Parágrafo único – As importâncias fixas previstas na Tabela em anexo serão atualizadas na forma do disposto no artigo 2º e seu parágrafo único, da Lei nº 13.105, de 29 de dezembro de 2000.”

 

“Art. 4º – Sempre que os serviços a que se referem os itens 1, 4, 7, 24, 51, 87, 88, 89, 90 e 91, da relação consignada pelo artigo 1º, forem prestados por sociedades de profissionais, o Imposto devido será calculado mediante a multiplicação da importância anual de R$ 1.200,00 (um mil e duzentos reais) pelo número de profissionais habilitados, sócios, empregados ou não, que prestem serviços em nome da sociedade, embora assumindo responsabilidade pessoal nos termos da lei aplicável.

§ 1º – As sociedades a que se refere o “caput” são aquelas cujos profissionais habilitados, sócios, empregados ou não, sejam pessoas físicas, não consideradas como tais as firmas individuais, habilitadas ao exercício da mesma atividade profissional, dentre as especificadas nos itens mencionados no “caput”, e que prestem os serviços de forma pessoal, em nome da sociedade.

§ 2º – Não são consideradas sociedades de profissionais as que:

I – tenham como sócio pessoa jurídica;

II – sejam sócias de outra sociedade;

III – desenvolvam atividade diversa daquela a que estejam habilitados profissionalmente os sócios;

IV – tenham sócio que não preste serviço pessoal em nome da sociedade, dela participando tão-somente para aportar capital ou administrar;

V – explorem mais de uma atividade de prestação de serviços.
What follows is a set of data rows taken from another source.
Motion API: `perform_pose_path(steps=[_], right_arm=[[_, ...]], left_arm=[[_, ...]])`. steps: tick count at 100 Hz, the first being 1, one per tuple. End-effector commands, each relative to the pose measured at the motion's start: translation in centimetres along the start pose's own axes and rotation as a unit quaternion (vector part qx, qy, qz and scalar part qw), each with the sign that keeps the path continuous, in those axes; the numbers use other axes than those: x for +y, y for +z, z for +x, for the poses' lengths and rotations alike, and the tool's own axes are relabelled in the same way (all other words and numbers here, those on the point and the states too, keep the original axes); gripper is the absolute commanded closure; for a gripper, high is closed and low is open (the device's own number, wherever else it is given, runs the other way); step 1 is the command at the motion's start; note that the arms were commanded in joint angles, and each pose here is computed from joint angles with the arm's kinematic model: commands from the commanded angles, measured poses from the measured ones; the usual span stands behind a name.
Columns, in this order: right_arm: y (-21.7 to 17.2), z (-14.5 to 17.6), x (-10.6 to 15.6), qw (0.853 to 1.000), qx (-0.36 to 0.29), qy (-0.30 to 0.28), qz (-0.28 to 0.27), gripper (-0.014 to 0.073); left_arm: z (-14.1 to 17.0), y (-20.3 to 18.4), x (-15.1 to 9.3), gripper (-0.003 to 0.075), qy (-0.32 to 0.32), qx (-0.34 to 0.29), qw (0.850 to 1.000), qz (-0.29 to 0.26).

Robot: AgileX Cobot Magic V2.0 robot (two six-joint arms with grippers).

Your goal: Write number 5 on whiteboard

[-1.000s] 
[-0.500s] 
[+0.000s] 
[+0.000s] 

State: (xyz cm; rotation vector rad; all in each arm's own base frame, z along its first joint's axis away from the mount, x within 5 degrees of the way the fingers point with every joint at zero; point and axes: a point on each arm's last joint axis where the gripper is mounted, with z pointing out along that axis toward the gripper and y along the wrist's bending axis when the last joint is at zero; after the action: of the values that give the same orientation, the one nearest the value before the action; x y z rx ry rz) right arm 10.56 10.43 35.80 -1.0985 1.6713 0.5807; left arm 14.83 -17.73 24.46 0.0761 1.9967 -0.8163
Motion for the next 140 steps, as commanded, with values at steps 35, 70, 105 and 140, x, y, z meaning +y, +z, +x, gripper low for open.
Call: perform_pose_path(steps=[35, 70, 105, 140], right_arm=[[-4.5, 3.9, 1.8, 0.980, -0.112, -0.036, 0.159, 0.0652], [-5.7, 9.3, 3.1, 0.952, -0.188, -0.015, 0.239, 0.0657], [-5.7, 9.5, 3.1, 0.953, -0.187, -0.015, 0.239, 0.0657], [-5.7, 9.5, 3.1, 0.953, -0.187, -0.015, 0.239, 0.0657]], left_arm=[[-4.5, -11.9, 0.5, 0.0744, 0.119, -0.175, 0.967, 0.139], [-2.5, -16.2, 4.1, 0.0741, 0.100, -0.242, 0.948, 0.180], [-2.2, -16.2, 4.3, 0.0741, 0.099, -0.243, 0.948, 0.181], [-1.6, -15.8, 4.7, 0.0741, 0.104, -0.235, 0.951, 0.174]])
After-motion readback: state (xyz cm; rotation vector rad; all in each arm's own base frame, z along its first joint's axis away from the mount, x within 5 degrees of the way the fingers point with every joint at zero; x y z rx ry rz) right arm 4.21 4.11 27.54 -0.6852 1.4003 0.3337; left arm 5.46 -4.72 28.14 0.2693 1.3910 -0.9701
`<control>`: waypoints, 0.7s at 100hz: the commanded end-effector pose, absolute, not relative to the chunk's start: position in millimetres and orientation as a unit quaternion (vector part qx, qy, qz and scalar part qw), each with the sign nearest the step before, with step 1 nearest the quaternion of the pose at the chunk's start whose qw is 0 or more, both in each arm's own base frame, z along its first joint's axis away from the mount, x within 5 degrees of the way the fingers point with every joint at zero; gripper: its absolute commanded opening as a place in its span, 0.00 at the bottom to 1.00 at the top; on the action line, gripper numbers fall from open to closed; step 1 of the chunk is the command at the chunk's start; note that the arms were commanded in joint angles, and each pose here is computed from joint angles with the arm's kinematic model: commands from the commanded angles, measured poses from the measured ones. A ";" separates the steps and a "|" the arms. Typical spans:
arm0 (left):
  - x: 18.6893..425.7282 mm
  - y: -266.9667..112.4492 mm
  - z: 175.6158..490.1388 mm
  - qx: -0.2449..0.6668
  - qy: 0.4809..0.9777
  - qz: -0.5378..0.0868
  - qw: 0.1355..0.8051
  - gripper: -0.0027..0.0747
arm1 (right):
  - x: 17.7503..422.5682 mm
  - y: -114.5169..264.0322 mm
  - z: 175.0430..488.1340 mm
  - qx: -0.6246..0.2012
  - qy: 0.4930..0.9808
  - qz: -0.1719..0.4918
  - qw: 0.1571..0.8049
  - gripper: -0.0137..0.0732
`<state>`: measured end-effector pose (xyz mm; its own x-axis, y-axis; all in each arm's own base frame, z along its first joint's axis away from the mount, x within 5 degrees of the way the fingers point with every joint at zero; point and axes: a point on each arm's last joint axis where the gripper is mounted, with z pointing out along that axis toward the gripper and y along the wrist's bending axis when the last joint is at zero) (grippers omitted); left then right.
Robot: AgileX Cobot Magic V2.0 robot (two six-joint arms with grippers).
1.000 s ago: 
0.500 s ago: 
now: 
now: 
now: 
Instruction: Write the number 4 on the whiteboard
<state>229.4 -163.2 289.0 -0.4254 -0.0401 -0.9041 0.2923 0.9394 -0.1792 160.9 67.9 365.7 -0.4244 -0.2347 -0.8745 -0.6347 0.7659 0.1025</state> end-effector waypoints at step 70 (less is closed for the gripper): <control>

§ 3º – Quando não atendido qualquer dos requisitos fixados no “caput” e no parágrafo 1º ou quando se configurar qualquer das situações descritas no parágrafo 2º, o Imposto será calculado com base no preço do serviço, mediante a aplicação da alíquota correspondente fixada pela Tabela em anexo.

§ 4º – A importância anual prevista no “caput” será atualizada na forma do disposto no artigo 2º e seu parágrafo único, da Lei nº 13.105, de 29 de dezembro de 2000.”

 

    

Conforme prescrição do art. 3º da Lei nº 10.423, de 29-12-1987, mantido pela lei sob comento, quando se tratar de prestação de serviço sob a forma de trabalho pessoal do próprio contribuinte, o imposto será calculado por meio de alíquotas fixas ou variáveis, em função da natureza do serviço ou de outros fatores pertinentes, na forma da Tabela em anexo, sem se considerar a importância paga a título de remuneração do próprio trabalho.

    

Para esse efeito, considera-se prestação de serviço sob a forma de trabalho pessoal do próprio contribuinte, o simples fornecimento de trabalho relativo às atividades compreendidas nos itens 1, 4, 7, 9, 11, 24 a 29, 39, 44 a 53, 77, 82, 87, 88, 89 a 93, 99 e 100 da lista de serviços, por profissional autônomo, que não tenha, a seu serviço, empregado da mesma qualificação profissional.

    

Nessas hipóteses, o imposto poderá ser pago por alíquotas fixas ou variáveis, em função da natureza do serviço ou de outros fatores pertinentes, tudo na forma da Tabela, atualmente anexa à Lei nº 13.476/02, ocilando de R$150,00 à R$600,00 por ano. As alíquotas, por sua vez, variam de 2% e de 5% para os itens de atividades mencionadas. Os valores fixos, constantes dessa Tabela, serão atualizados, em 1º de janeiro de cada exercício, pela variação do Índice de Preços ao Consumidor Amplo – IPCA – apurado pelo Instituto Brasileiro de Geografia e Estatística – IBGE – acumulada no exercício anterior, conforme determina o parágrafo único, acrescentado ao art. 2º da Lei nº 10.423/87, pela lei sob comento.

    

Como retro examinado, na hipótese de trabalho pessoal do profissional autônomo, o imposto será pago por alíquotas fixas que, hoje, variam de R$150,00 a R$600,00 por ano.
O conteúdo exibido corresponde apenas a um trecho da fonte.